[Stored data entries]
··········

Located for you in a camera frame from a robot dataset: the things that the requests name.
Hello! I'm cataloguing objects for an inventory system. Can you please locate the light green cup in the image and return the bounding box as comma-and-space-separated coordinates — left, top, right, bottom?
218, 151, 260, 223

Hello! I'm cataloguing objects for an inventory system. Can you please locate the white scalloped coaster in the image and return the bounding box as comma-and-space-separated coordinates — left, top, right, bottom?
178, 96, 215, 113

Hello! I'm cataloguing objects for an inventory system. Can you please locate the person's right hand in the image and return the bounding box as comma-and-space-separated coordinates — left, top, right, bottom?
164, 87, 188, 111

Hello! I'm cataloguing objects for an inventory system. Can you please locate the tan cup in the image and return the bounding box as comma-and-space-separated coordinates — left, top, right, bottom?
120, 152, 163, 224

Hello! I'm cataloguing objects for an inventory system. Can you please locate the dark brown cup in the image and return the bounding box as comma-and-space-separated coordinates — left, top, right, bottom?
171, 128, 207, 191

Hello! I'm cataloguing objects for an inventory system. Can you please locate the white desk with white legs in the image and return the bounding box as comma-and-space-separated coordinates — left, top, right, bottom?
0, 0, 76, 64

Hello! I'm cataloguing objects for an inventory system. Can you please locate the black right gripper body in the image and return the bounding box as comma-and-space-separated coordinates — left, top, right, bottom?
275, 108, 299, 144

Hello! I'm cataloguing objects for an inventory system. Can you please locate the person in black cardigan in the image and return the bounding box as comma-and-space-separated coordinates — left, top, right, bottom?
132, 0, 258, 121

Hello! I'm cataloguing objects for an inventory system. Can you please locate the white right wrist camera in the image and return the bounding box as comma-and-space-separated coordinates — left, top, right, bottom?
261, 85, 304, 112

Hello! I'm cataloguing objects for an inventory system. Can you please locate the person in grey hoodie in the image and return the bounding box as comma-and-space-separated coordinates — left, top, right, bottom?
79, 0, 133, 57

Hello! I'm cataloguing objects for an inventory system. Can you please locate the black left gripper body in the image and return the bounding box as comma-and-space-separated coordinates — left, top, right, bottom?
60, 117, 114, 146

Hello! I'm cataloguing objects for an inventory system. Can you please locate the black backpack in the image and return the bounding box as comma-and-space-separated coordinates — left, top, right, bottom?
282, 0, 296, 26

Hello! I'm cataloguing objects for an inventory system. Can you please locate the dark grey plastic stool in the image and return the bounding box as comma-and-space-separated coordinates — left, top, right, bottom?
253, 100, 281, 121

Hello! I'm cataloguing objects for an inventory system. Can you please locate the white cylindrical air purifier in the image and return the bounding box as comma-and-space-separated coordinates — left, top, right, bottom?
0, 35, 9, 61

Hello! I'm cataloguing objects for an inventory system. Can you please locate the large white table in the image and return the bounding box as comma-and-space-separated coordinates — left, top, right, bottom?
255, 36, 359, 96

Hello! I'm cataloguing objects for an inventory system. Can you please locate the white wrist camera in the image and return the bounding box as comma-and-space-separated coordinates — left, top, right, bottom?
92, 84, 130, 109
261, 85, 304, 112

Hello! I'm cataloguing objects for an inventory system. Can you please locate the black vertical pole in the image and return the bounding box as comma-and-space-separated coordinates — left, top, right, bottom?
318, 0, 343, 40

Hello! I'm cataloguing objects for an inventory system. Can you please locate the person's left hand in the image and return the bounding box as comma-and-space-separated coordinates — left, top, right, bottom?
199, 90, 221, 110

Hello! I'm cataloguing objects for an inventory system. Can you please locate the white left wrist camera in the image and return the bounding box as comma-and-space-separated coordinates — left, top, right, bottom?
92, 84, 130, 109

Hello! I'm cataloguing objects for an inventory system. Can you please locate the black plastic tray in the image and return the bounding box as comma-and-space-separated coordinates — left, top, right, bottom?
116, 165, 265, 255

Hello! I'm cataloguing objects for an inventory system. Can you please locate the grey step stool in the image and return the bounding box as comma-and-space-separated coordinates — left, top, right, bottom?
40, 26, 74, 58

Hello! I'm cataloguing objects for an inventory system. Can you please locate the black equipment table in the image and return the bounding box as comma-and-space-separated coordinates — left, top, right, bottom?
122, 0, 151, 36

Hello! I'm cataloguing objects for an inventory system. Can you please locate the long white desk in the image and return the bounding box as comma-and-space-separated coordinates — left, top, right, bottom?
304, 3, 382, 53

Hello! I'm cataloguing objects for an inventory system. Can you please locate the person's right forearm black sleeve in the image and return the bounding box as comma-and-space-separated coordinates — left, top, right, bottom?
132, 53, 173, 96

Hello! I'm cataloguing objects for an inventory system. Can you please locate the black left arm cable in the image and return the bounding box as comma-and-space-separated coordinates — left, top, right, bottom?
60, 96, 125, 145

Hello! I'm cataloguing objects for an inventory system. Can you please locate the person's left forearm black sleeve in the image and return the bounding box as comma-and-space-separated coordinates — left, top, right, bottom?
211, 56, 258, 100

··········

TASK DETAILS: Repeat the records above in full, character for character.

OUTPUT FOR THIS TASK:
Located for you in a camera frame from a robot dataset: the things that the requests name.
Hello! I'm cataloguing objects for an inventory system. Can you please locate the light green cup in the image and return the bounding box as comma-and-space-separated coordinates — left, top, right, bottom?
218, 151, 260, 223

Hello! I'm cataloguing objects for an inventory system. Can you please locate the white scalloped coaster in the image and return the bounding box as comma-and-space-separated coordinates — left, top, right, bottom?
178, 96, 215, 113

Hello! I'm cataloguing objects for an inventory system. Can you please locate the person's right hand in the image and return the bounding box as comma-and-space-separated coordinates — left, top, right, bottom?
164, 87, 188, 111

Hello! I'm cataloguing objects for an inventory system. Can you please locate the tan cup in the image and return the bounding box as comma-and-space-separated coordinates — left, top, right, bottom?
120, 152, 163, 224

Hello! I'm cataloguing objects for an inventory system. Can you please locate the dark brown cup in the image and return the bounding box as comma-and-space-separated coordinates — left, top, right, bottom?
171, 128, 207, 191

Hello! I'm cataloguing objects for an inventory system. Can you please locate the white desk with white legs in the image and return the bounding box as comma-and-space-separated coordinates — left, top, right, bottom?
0, 0, 76, 64

Hello! I'm cataloguing objects for an inventory system. Can you please locate the black right gripper body in the image and return the bounding box as comma-and-space-separated coordinates — left, top, right, bottom?
275, 108, 299, 144

Hello! I'm cataloguing objects for an inventory system. Can you please locate the person in black cardigan in the image and return the bounding box as comma-and-space-separated coordinates — left, top, right, bottom?
132, 0, 258, 121

Hello! I'm cataloguing objects for an inventory system. Can you please locate the white right wrist camera in the image and return the bounding box as comma-and-space-separated coordinates — left, top, right, bottom?
261, 85, 304, 112

Hello! I'm cataloguing objects for an inventory system. Can you please locate the person in grey hoodie in the image and return the bounding box as comma-and-space-separated coordinates — left, top, right, bottom?
79, 0, 133, 57

Hello! I'm cataloguing objects for an inventory system. Can you please locate the black left gripper body in the image and return the bounding box as comma-and-space-separated coordinates — left, top, right, bottom?
60, 117, 114, 146

Hello! I'm cataloguing objects for an inventory system. Can you please locate the black backpack in the image and return the bounding box as comma-and-space-separated coordinates — left, top, right, bottom?
282, 0, 296, 26

Hello! I'm cataloguing objects for an inventory system. Can you please locate the dark grey plastic stool in the image and return the bounding box as comma-and-space-separated coordinates — left, top, right, bottom?
253, 100, 281, 121

Hello! I'm cataloguing objects for an inventory system. Can you please locate the white cylindrical air purifier in the image and return the bounding box as comma-and-space-separated coordinates — left, top, right, bottom?
0, 35, 9, 61

Hello! I'm cataloguing objects for an inventory system. Can you please locate the large white table in the image and return the bounding box as comma-and-space-separated coordinates — left, top, right, bottom?
255, 36, 359, 96

Hello! I'm cataloguing objects for an inventory system. Can you please locate the white wrist camera in the image and return the bounding box as comma-and-space-separated coordinates — left, top, right, bottom?
92, 84, 130, 109
261, 85, 304, 112

Hello! I'm cataloguing objects for an inventory system. Can you please locate the black vertical pole in the image and return the bounding box as comma-and-space-separated coordinates — left, top, right, bottom?
318, 0, 343, 40

Hello! I'm cataloguing objects for an inventory system. Can you please locate the person's left hand in the image and return the bounding box as comma-and-space-separated coordinates — left, top, right, bottom?
199, 90, 221, 110

Hello! I'm cataloguing objects for an inventory system. Can you please locate the white left wrist camera in the image and return the bounding box as comma-and-space-separated coordinates — left, top, right, bottom?
92, 84, 130, 109

Hello! I'm cataloguing objects for an inventory system. Can you please locate the black plastic tray in the image and return the bounding box as comma-and-space-separated coordinates — left, top, right, bottom?
116, 165, 265, 255

Hello! I'm cataloguing objects for an inventory system. Can you please locate the grey step stool in the image and return the bounding box as comma-and-space-separated coordinates — left, top, right, bottom?
40, 26, 74, 58

Hello! I'm cataloguing objects for an inventory system. Can you please locate the black equipment table in the image and return the bounding box as comma-and-space-separated coordinates — left, top, right, bottom?
122, 0, 151, 36

Hello! I'm cataloguing objects for an inventory system. Can you please locate the long white desk in the image and return the bounding box as comma-and-space-separated coordinates — left, top, right, bottom?
304, 3, 382, 53

Hello! I'm cataloguing objects for an inventory system. Can you please locate the person's right forearm black sleeve in the image and return the bounding box as comma-and-space-separated coordinates — left, top, right, bottom?
132, 53, 173, 96

Hello! I'm cataloguing objects for an inventory system. Can you please locate the black left arm cable in the image and return the bounding box as comma-and-space-separated coordinates — left, top, right, bottom?
60, 96, 125, 145

Hello! I'm cataloguing objects for an inventory system. Can you please locate the person's left forearm black sleeve in the image and return the bounding box as comma-and-space-separated coordinates — left, top, right, bottom?
211, 56, 258, 100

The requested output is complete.